ParameterBounds = Dict[str, Tuple[Optional[float], Optional[float]]]
Tkwargs = Dict[str, Union[torch.device, torch.dtype]]


[docs]def sample_all_priors(model: GPyTorchModel) -> None:
    r"""Sample from hyperparameter priors (in-place).

    Args:
        model: A GPyTorchModel.
    """
    for _, module, prior, closure, setting_closure in model.named_priors():
        if setting_closure is None:
            raise RuntimeError(
                "Must provide inverse transform to be able to sample from prior."
            )
        try:
            setting_closure(module, prior.sample(closure(module).shape))
        except NotImplementedError:
            warnings.warn(
                f"`rsample` not implemented for {type(prior)}. Skipping.",
                BotorchWarning,
            )


[docs]def columnwise_clamp(
    X: Tensor,
    lower: Optional[Union[float, Tensor]] = None,
    upper: Optional[Union[float, Tensor]] = None,
    raise_on_violation: bool = False,
) -> Tensor:
    r"""Clamp values of a Tensor in column-wise fashion (with support for t-batches).

    This function is useful in conjunction with optimizers from the torch.optim
    package, which don't natively handle constraints. If you apply this after
    a gradient step you can be fancy and call it "projected gradient descent".
    This funtion is also useful for post-processing candidates generated by the
    scipy optimizer that satisfy bounds only up to numerical accuracy.

    Args:
        X: The `b x n x d` input tensor. If 2-dimensional, `b` is assumed to be 1.
        lower: The column-wise lower bounds. If scalar, apply bound to all columns.
        upper: The column-wise upper bounds. If scalar, apply bound to all columns.
        raise_on_violation: If `True`, raise an exception when the elments in `X`
            are out of the specified bounds (up to numerical accuracy).
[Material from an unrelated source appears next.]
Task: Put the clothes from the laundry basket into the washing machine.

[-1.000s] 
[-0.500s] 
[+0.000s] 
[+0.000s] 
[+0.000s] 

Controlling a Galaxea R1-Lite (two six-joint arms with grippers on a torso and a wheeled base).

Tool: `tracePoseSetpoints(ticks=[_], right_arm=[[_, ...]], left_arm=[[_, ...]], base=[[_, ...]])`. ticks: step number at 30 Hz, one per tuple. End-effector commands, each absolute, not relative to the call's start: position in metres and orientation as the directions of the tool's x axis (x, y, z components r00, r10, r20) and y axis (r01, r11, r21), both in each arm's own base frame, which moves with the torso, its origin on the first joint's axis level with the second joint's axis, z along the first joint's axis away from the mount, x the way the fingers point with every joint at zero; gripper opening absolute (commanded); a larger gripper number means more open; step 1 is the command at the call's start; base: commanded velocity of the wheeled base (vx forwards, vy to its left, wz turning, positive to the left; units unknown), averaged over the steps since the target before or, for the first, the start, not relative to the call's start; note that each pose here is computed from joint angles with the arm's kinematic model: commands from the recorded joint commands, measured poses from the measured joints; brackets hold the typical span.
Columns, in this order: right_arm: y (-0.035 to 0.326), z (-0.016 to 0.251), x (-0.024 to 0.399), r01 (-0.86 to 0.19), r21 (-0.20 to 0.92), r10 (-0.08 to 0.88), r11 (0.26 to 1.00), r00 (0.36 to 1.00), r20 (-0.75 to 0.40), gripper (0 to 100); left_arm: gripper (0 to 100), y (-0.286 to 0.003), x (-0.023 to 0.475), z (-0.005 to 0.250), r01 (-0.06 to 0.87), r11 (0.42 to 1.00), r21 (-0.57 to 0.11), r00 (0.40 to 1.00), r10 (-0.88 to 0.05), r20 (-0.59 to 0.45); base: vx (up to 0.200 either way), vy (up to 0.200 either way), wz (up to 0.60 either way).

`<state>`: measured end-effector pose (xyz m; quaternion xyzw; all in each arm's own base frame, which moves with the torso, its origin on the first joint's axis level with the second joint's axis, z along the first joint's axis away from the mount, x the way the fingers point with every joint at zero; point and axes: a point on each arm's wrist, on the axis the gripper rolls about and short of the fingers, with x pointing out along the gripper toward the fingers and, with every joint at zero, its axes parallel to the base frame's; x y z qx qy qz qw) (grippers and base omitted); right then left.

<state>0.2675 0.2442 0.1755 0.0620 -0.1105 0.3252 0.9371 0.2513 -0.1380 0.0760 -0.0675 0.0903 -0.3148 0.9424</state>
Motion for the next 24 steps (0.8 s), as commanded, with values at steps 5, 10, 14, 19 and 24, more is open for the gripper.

This is
            useful for post-processing candidates generated by optimizers that
            satisfy imposed bounds only up to numerical accuracy.

    Returns:
        The clamped tensor.
    """
    min_bounds = _expand_bounds(lower, X)
    max_bounds = _expand_bounds(upper, X)
    if min_bounds is not None and max_bounds is not None:
        if torch.any(min_bounds > max_bounds):
            raise ValueError("Minimum values must be <= maximum values")
    Xout = X
    if min_bounds is not None:
        Xout = Xout.max(min_bounds)
    if max_bounds is not None:
        Xout = Xout.min(max_bounds)
    if raise_on_violation and not torch.allclose(Xout, X):
        raise BotorchError("Original value(s) are out of bounds.")
    return Xout


[docs]def fix_features(
    X: Tensor, fixed_features: Optional[Dict[int, Optional[float]]] = None
) -> Tensor:
    r"""Fix feature values in a Tensor.

    The fixed features will have zero gradient in downstream calculations.

    Args:
        X: input Tensor with shape `... x p`, where `p` is the number of features
        fixed_features: A dictionary with keys as column indices and values
            equal to what the feature should be set to in `X`. If the value is
            None, that column is just considered fixed. Keys should be in the
            range `[0, p - 1]`.

    Returns:
        The tensor X with fixed features.
    """
    if fixed_features is None:
        return X
    else:
        return torch.cat(
            [
                X[..., i].unsqueeze(-1)
                if i not in fixed_features
                else _fix_feature(X[..., i].unsqueeze(-1), fixed_features[i])
                for i in range(X.shape[-1])
            ],
            dim=-1,
        )


def _fix_feature(Z: Tensor, value: Optional[float]) -> Tensor:
    r"""Helper function returns a Tensor like `Z` filled with `value` if provided."""
    if value is None:
        return Z.detach()
    return torch.full_like(Z, value)


def _expand_bounds(
    bounds: Optional[Union[float, Tensor]], X: Tensor
) -> Optional[Tensor]:
    r"""Expands a tensor representing bounds.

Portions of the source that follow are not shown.